Gretchen has taught at the college level for the past eight years and has a master's degree in psychology.

Actor-observer bias happens when we attribute the behaviors of others to individual traits and our behaviors to external causes. This lesson gives an in-depth definition and examples that will help you better understand your everyday interactions in life.

Definition of Actor-Observer Bias

Have you ever wondered why people tend to harshly judge the behaviors and actions of others, but often let themselves off the hook for similar scenarios and situations? The concept of actor-observer bias states that the causes of behaviors and events in our lives are motivated by attribution. Attribution is an inference that we make about our behaviors and the behaviors of others. The attributions we make depend directly on whether we are the actor or the observer.

Understanding Actor-Observer Bias

Rooted in the field of social psychology, actor-observer bias was first documented in 1972 by U.S. psychologists Edward Ellsworth Jones and Richard E. Nisbett and is one way we can better understand social behavior. The bias happens when individuals base their perceptions of others on internal factors such personality, motives, or thoughts. In turn, we tend to explain our own behavior with external or situational factors, like time of day or the weather.

As actors, we cannot directly see our own behaviors, so instead we focus our attention outward on the environment around us. As observers, we attribute the behavior of others specifically to that person's disposition, which often leads us to inaccurate or biased conclusions. We do not like to blame ourselves when something negative happens, so we point to the surrounding circumstances as the cause.
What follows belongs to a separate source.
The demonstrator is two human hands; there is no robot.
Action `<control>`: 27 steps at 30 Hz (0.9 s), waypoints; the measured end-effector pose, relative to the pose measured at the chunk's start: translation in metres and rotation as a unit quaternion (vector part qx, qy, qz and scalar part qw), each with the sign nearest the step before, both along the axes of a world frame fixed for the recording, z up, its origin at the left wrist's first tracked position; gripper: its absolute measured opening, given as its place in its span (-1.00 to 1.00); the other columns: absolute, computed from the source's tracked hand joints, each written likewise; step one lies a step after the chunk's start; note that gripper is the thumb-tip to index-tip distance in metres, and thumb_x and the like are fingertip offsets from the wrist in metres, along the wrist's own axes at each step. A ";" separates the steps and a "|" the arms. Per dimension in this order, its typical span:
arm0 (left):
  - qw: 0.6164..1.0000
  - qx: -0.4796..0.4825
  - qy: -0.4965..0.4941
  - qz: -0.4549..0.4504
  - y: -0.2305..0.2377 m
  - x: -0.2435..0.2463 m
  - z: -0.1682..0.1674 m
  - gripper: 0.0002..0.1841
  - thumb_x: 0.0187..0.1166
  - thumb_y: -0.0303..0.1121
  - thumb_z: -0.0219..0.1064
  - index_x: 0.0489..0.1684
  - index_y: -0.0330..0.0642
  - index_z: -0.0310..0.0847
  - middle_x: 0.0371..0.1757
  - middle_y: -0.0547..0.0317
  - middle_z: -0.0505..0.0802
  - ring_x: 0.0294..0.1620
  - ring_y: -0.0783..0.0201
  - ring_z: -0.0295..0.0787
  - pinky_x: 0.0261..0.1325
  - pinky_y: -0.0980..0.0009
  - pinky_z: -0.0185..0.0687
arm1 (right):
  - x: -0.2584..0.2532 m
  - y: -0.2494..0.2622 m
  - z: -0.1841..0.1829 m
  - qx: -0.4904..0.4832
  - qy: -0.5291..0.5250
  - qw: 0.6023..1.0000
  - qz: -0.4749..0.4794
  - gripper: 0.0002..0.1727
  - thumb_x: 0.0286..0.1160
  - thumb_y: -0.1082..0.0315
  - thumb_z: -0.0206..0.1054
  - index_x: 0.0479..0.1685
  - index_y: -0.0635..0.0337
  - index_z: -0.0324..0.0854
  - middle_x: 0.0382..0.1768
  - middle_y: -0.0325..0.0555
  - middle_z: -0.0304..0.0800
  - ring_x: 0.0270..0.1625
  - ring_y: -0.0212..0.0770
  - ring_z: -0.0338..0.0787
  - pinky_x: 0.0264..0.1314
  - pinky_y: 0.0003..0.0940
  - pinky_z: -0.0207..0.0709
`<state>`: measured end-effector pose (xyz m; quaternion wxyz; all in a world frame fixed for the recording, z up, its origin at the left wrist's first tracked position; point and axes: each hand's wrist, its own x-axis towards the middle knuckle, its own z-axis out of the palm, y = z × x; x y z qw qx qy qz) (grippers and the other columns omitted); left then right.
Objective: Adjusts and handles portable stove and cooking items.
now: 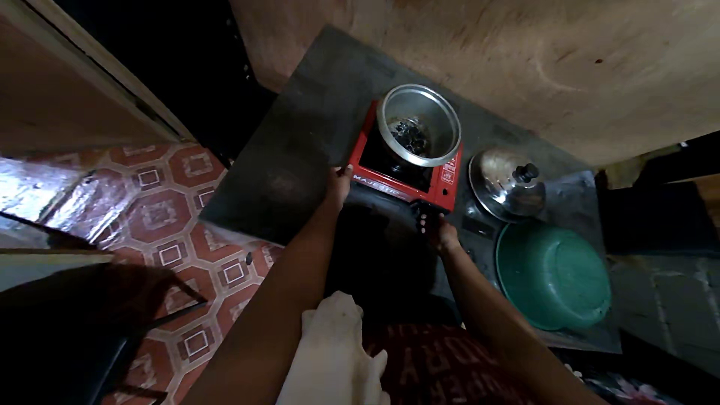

On the other hand, we are quick to blame others when things go wrong, typically attributing it to some sort of personal shortcoming.

Examples of Actor-Observer Bias

Examples of actor-observer bias are easy to come by; they happen every day in our basic interactions with others. Consider your reaction to a date who is late to a movie. We attribute this undesired behavior as caused by the individual. In this case, we may be thinking they are inconsiderate or rude. In turn, if we were late to a movie, we would likely attribute our behavior to situational factors, such as getting stuck in traffic or being unable to find parking. While our behavior is purely circumstantial, our date's behavior was judged as personal.